*Problem*
Everything from the line containing "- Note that" through the last line of the data below must be copied exactly, with no other lines included.

*Data for analysis*
════

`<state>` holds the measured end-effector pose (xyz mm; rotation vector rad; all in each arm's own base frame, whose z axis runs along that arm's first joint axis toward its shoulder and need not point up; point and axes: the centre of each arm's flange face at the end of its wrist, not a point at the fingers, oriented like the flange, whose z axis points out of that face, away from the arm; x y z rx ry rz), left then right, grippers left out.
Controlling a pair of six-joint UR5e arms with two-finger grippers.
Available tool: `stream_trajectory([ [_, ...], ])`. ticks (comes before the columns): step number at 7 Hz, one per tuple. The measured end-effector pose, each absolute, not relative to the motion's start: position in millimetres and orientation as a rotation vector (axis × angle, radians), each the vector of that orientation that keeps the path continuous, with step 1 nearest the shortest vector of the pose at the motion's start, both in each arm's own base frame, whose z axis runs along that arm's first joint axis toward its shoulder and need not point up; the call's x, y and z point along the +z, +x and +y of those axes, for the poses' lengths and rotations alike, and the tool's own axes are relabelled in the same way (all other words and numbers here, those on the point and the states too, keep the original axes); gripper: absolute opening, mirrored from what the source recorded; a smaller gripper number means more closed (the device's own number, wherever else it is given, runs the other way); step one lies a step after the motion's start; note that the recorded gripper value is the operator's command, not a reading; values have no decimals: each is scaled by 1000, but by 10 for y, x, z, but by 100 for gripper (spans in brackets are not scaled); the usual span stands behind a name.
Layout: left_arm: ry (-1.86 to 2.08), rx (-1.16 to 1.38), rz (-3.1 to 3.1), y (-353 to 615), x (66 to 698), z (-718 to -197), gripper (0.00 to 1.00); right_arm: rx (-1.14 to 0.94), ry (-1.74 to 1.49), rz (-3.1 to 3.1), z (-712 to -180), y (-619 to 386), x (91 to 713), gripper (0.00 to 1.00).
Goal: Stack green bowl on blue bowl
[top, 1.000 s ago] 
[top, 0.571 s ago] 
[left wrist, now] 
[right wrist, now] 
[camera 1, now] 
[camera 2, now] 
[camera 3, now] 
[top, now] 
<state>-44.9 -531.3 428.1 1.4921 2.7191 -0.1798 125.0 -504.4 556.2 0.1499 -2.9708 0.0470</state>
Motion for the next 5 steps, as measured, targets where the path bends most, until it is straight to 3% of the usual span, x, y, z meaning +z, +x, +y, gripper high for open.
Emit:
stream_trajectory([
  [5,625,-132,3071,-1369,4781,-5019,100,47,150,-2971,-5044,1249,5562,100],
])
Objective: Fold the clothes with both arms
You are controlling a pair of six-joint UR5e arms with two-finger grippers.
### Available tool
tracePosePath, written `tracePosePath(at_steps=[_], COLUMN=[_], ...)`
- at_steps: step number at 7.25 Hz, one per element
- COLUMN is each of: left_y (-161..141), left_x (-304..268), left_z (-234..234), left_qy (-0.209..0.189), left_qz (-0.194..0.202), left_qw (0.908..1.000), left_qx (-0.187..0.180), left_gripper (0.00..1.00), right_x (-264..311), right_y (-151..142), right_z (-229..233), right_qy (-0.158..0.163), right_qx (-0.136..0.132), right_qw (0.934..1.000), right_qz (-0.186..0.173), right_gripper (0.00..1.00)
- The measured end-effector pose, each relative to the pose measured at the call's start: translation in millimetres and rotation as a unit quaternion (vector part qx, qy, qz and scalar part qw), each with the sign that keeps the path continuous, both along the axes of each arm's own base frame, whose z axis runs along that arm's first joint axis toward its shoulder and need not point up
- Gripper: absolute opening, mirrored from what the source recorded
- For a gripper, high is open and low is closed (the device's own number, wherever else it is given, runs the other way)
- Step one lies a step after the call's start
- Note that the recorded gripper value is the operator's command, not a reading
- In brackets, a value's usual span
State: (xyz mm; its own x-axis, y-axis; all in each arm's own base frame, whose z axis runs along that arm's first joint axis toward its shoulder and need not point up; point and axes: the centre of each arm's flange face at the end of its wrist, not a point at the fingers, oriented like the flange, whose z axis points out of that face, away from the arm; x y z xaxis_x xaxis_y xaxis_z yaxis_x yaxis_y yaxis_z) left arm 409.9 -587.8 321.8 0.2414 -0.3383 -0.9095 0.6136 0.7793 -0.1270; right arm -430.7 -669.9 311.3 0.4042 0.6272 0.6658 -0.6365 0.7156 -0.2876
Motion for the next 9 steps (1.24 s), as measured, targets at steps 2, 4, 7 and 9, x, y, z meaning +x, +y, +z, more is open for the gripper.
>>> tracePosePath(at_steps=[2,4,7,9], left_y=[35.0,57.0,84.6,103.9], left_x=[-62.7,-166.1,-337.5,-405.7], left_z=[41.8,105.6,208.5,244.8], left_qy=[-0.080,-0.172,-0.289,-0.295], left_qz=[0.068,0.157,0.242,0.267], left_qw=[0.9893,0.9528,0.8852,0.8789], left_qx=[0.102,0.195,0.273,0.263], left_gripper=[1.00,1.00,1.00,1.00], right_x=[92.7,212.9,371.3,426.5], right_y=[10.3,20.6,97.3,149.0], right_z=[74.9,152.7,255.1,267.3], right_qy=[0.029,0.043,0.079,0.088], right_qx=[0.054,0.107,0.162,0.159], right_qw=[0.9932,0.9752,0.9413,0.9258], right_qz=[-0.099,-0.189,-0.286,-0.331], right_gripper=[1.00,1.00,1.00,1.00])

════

*Solution below*
- Note that the recorded gripper value is the operator's command, not a reading
- In brackets, a value's usual span
State: (xyz mm; its own x-axis, y-axis; all in each arm's own base frame, whose z axis runs along that arm's first joint axis toward its shoulder and need not point up; point and axes: the centre of each arm's flange face at the end of its wrist, not a point at the fingers, oriented like the flange, whose z axis points out of that face, away from the arm; x y z xaxis_x xaxis_y xaxis_z yaxis_x yaxis_y yaxis_z) left arm 409.9 -587.8 321.8 0.2414 -0.3383 -0.9095 0.6136 0.7793 -0.1270; right arm -430.7 -669.9 311.3 0.4042 0.6272 0.6658 -0.6365 0.7156 -0.2876
Motion for the next 9 steps (1.24 s), as measured, targets at steps 2, 4, 7 and 9, x, y, z meaning +x, +y, +z, more is open for the gripper.
>>> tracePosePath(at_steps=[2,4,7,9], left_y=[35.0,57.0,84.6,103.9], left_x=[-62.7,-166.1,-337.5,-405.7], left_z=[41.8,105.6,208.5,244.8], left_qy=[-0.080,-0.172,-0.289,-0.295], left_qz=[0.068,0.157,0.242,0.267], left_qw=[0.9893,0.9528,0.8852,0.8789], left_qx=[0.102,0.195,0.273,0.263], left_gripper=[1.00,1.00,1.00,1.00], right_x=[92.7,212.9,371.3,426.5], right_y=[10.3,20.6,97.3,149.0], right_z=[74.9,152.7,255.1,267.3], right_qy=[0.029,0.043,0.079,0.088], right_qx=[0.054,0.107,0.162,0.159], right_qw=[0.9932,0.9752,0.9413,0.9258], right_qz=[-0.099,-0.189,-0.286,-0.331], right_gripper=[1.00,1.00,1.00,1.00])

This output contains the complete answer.